• [Exercise] In full and word for word, copy the listing; no pictures belong in the copy.

• [Information supplied]
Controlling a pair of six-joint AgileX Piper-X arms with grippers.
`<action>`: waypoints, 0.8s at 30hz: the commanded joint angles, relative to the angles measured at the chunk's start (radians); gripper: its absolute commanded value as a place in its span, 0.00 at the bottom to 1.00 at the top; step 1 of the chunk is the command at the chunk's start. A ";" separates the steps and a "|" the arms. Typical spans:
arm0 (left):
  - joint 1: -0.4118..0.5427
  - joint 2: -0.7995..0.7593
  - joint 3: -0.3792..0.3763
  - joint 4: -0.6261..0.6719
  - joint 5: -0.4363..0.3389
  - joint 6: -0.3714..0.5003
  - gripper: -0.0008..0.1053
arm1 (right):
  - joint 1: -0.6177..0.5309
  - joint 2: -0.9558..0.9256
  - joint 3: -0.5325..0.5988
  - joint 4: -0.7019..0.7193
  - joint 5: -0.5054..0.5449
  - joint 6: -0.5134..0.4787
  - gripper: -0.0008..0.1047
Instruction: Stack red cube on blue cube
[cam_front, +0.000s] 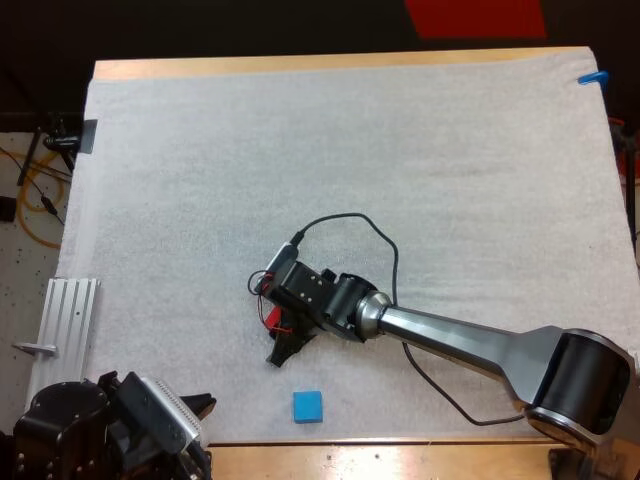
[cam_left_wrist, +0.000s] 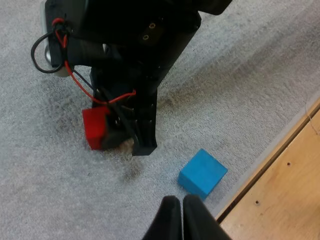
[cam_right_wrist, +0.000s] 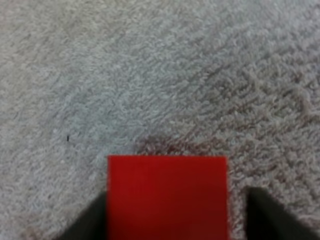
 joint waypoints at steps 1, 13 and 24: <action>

• [Expected output]
Controlling a pair of six-joint AgileX Piper-X arms with grippers.
`<action>`: waypoints, 0.8s at 30hz: the commanded joint angles, relative to the angles measured at the chunk's start (radians); gripper: its absolute commanded value as a place in its span, 0.00 at the bottom to 1.00 at the top; step 1 of the chunk is the command at the chunk's start. A ";" separates the steps and a "|" the arms. Typical spans:
arm0 (left):
  - joint 1: -0.4118..0.5427
  - joint 2: -0.7995..0.7593
  - joint 3: -0.3792..0.3763
  - joint 4: -0.6261..0.6719
  - joint 5: -0.4363..0.3389
  - joint 6: -0.3714..0.5003
  - gripper: -0.0008..0.1053
arm1 (right):
  - joint 1: -0.6177..0.5309
  - joint 2: -0.9558..0.9256
  - joint 3: -0.5325..0.5988
  - joint 4: -0.7019..0.7193
  - joint 5: -0.5054..0.5449
  - joint 6: -0.5134..0.4787
  - gripper: -0.0008..0.1047
Instruction: Stack red cube on blue cube
[cam_front, +0.000s] 
[cam_left_wrist, +0.000s] 
[cam_right_wrist, +0.000s] 
 joint waypoints at steps 1, 13 and 24: <action>

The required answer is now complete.